- [Action item]: Could you restate the entries below word for word and leave the images out?

++++ Information ++++

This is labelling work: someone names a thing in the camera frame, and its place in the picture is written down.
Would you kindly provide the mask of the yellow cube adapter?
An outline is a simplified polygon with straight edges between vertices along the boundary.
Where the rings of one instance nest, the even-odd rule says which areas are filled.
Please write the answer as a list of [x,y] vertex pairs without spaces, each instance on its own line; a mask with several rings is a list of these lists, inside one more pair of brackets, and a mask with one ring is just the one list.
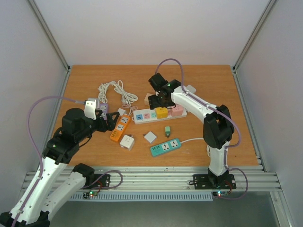
[[168,117],[168,109],[165,107],[157,107],[155,108],[155,113],[157,119],[164,119]]

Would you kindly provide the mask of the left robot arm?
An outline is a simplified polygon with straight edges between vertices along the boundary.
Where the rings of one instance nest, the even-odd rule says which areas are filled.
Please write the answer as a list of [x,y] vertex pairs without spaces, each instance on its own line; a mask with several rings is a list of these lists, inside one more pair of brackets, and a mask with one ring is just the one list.
[[63,204],[79,189],[95,184],[95,170],[78,164],[54,192],[56,179],[79,151],[83,140],[91,139],[94,132],[112,131],[119,112],[106,114],[98,110],[94,119],[85,116],[79,108],[69,109],[62,118],[62,126],[48,141],[42,153],[42,166],[20,201],[9,212],[1,213],[0,223],[5,227],[48,227]]

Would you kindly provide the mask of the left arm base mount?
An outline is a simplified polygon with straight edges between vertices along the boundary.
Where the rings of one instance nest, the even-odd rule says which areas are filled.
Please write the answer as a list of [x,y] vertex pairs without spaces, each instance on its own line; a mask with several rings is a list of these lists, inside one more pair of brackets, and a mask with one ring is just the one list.
[[105,174],[105,175],[96,174],[93,180],[93,184],[90,186],[84,186],[81,189],[86,189],[86,190],[96,189],[96,188],[99,189],[100,186],[107,188],[110,186],[110,178],[111,178],[110,174]]

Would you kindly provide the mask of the peach cube adapter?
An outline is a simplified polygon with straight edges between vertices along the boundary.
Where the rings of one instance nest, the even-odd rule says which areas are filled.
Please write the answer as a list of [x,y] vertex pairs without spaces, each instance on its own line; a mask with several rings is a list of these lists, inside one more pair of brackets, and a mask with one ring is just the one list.
[[146,106],[149,106],[149,97],[150,97],[150,96],[152,96],[152,94],[147,93],[146,96],[145,96],[145,98],[144,98],[144,104],[145,104]]

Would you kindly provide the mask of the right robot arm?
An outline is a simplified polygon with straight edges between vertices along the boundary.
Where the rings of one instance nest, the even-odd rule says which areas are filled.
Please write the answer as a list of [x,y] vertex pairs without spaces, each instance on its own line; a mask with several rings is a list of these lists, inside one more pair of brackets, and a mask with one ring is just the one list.
[[178,80],[168,82],[159,73],[153,75],[148,82],[157,92],[148,98],[151,109],[180,105],[203,123],[203,138],[210,153],[208,181],[213,188],[222,186],[229,174],[227,152],[234,133],[229,109],[224,105],[215,106],[206,102],[182,86]]

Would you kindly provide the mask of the white multicolour power strip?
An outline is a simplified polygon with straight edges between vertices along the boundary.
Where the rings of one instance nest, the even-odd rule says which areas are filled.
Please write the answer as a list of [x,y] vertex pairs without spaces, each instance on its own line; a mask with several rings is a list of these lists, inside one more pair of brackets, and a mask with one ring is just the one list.
[[142,109],[142,110],[135,110],[133,112],[133,118],[135,124],[145,124],[145,123],[152,123],[152,122],[159,122],[159,121],[166,121],[166,120],[173,120],[177,118],[183,118],[187,116],[187,112],[184,109],[181,116],[172,117],[171,116],[171,109],[168,109],[168,117],[164,119],[157,119],[155,109]]

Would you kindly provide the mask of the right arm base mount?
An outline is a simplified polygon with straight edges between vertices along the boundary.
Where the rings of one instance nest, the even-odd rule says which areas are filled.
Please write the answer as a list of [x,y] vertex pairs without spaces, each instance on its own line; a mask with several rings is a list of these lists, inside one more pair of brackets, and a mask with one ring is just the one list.
[[195,174],[193,175],[193,179],[188,182],[189,185],[193,185],[195,190],[206,190],[206,189],[214,189],[214,190],[227,190],[227,189],[236,189],[236,182],[234,175],[228,174],[227,178],[223,180],[218,186],[213,186],[208,179],[207,174]]

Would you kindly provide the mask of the pink cube adapter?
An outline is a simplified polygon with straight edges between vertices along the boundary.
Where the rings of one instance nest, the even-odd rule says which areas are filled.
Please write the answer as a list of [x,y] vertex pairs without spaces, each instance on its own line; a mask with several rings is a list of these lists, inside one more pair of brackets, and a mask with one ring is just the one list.
[[181,116],[183,113],[184,108],[180,105],[176,105],[174,108],[171,109],[171,116],[176,117],[176,116]]

++++

- [Exercise response]:
This is labelling work: someone names a thing in the camera frame, and its place in the picture is written down.
Would you kindly provide the mask of the yellow cube adapter?
An outline is a simplified polygon with straight edges between vertices along the boundary.
Where the rings of one instance nest, the even-odd rule says which areas are filled.
Please write the answer as a list of [x,y] vertex pairs without spaces, each instance on its own line; a mask with several rings is a list of these lists, inside one more pair of brackets, and a mask with one ring is just the one list.
[[168,117],[168,109],[165,107],[157,107],[155,108],[155,113],[157,119],[164,119]]

Would you kindly provide the mask of the left robot arm?
An outline is a simplified polygon with straight edges between vertices along the boundary.
Where the rings of one instance nest, the even-odd rule says which areas are filled.
Please write the answer as a list of [x,y] vertex pairs without spaces, each instance on its own line; a mask with several rings is a list of these lists, inside one more pair of brackets, and a mask with one ring is just the one list.
[[63,204],[79,189],[95,184],[95,170],[78,164],[54,192],[56,179],[79,151],[83,140],[91,139],[94,132],[112,131],[119,112],[106,114],[98,110],[94,119],[85,116],[79,108],[69,109],[62,118],[62,126],[48,141],[42,153],[42,166],[20,201],[9,212],[1,213],[0,223],[5,227],[48,227]]

Would you kindly provide the mask of the left arm base mount?
An outline is a simplified polygon with straight edges between vertices along the boundary.
Where the rings of one instance nest, the even-odd rule says which areas are filled.
Please write the answer as a list of [x,y] vertex pairs without spaces, each instance on its own line; a mask with several rings is a list of these lists, inside one more pair of brackets, and a mask with one ring is just the one list.
[[105,174],[105,175],[96,174],[93,180],[93,184],[90,186],[84,186],[81,189],[86,189],[86,190],[96,189],[96,188],[99,189],[100,186],[107,188],[110,186],[110,178],[111,178],[110,174]]

Would you kindly provide the mask of the peach cube adapter?
An outline is a simplified polygon with straight edges between vertices along the boundary.
Where the rings of one instance nest, the even-odd rule says which areas are filled.
Please write the answer as a list of [x,y] vertex pairs without spaces, each instance on its own line; a mask with several rings is a list of these lists, inside one more pair of brackets, and a mask with one ring is just the one list.
[[146,106],[149,106],[149,97],[150,97],[150,96],[152,96],[152,94],[147,93],[146,96],[145,96],[145,98],[144,98],[144,104],[145,104]]

Would you kindly provide the mask of the right robot arm?
An outline is a simplified polygon with straight edges between vertices along the boundary.
Where the rings of one instance nest, the even-odd rule says which areas are filled.
Please write the answer as a list of [x,y] vertex pairs without spaces, each instance on its own line; a mask with several rings is a list of these lists, inside one more pair of brackets, and a mask with one ring is just the one list.
[[178,80],[168,82],[159,73],[153,75],[148,82],[157,92],[148,98],[151,109],[180,105],[203,123],[203,138],[210,153],[208,181],[213,188],[222,186],[229,174],[227,152],[234,133],[229,109],[224,105],[215,106],[206,102],[182,86]]

Would you kindly provide the mask of the white multicolour power strip?
An outline is a simplified polygon with straight edges between vertices along the boundary.
Where the rings of one instance nest, the even-odd rule says which areas are filled.
Please write the answer as a list of [x,y] vertex pairs without spaces, each instance on its own line; a mask with several rings is a list of these lists, inside one more pair of brackets, and a mask with one ring is just the one list.
[[142,109],[142,110],[135,110],[133,112],[133,118],[135,124],[145,124],[145,123],[152,123],[152,122],[159,122],[159,121],[166,121],[166,120],[173,120],[177,118],[183,118],[187,116],[187,112],[184,109],[181,116],[172,117],[171,116],[171,109],[168,109],[168,117],[164,119],[157,119],[155,109]]

Would you kindly provide the mask of the right arm base mount?
An outline is a simplified polygon with straight edges between vertices along the boundary.
Where the rings of one instance nest, the even-odd rule says which areas are filled.
Please write the answer as a list of [x,y] vertex pairs without spaces, each instance on its own line; a mask with several rings is a list of these lists, inside one more pair of brackets, and a mask with one ring is just the one list.
[[195,174],[193,175],[193,179],[188,182],[189,185],[193,185],[195,190],[206,190],[206,189],[214,189],[214,190],[227,190],[227,189],[236,189],[236,182],[234,175],[228,174],[227,178],[223,180],[218,186],[213,186],[208,179],[207,174]]

Would you kindly provide the mask of the pink cube adapter?
An outline is a simplified polygon with straight edges between vertices along the boundary.
Where the rings of one instance nest, the even-odd rule says which areas are filled.
Please write the answer as a list of [x,y] vertex pairs without spaces, each instance on its own line; a mask with several rings is a list of these lists, inside one more pair of brackets, and a mask with one ring is just the one list.
[[181,116],[183,113],[184,108],[180,105],[176,105],[174,108],[171,109],[171,116],[176,117],[176,116]]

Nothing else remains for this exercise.